**Exercise aim:**
Your task is to show every line in the listing below that includes "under".

BEGIN Data extract

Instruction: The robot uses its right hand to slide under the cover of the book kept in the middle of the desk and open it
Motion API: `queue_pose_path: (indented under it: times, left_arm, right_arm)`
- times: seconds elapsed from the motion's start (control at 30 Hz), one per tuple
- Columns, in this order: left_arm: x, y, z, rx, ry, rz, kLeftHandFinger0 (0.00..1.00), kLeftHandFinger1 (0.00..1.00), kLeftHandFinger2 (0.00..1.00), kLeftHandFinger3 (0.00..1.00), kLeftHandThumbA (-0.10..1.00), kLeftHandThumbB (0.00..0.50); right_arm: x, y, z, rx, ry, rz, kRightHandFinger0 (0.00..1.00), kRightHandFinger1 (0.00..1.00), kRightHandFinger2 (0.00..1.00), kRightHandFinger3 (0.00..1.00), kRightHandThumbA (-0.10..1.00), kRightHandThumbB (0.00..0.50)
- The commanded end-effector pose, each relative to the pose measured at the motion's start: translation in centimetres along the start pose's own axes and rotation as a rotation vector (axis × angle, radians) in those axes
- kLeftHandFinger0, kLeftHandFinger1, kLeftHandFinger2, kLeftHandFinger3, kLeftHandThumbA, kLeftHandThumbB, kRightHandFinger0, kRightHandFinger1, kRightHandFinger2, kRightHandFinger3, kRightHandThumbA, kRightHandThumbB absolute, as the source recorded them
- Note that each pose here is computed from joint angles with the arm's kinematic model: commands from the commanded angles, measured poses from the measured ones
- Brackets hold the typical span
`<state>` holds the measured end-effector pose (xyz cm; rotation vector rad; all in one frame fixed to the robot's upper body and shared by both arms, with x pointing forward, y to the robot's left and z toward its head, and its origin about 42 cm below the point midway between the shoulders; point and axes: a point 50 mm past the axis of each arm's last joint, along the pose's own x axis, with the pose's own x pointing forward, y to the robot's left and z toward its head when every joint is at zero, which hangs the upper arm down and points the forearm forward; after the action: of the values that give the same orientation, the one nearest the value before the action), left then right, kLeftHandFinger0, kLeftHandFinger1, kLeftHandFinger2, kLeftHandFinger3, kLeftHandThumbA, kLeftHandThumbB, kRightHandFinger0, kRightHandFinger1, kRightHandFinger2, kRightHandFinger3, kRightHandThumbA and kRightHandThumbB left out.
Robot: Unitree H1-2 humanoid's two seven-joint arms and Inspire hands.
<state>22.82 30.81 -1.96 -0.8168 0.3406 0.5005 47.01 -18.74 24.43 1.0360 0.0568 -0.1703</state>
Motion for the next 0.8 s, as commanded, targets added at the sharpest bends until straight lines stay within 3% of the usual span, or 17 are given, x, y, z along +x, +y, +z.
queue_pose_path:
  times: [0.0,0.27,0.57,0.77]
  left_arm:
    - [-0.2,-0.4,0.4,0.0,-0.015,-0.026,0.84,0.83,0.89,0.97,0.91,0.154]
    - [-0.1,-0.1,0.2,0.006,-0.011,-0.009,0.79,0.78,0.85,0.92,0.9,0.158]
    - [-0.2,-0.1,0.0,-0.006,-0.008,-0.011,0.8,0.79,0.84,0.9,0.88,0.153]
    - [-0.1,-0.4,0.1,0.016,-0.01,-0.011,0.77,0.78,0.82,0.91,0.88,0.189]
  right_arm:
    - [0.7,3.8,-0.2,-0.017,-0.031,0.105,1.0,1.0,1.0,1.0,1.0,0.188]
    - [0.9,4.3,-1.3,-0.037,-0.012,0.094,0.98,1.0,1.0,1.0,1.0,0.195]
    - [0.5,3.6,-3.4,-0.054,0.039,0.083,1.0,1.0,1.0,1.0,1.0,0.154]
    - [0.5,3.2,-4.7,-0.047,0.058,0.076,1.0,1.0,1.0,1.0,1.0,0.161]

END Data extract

**Result of the exercise:**
Instruction: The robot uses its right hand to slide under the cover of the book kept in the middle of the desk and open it
Motion API: `queue_pose_path: (indented under it: times, left_arm, right_arm)`

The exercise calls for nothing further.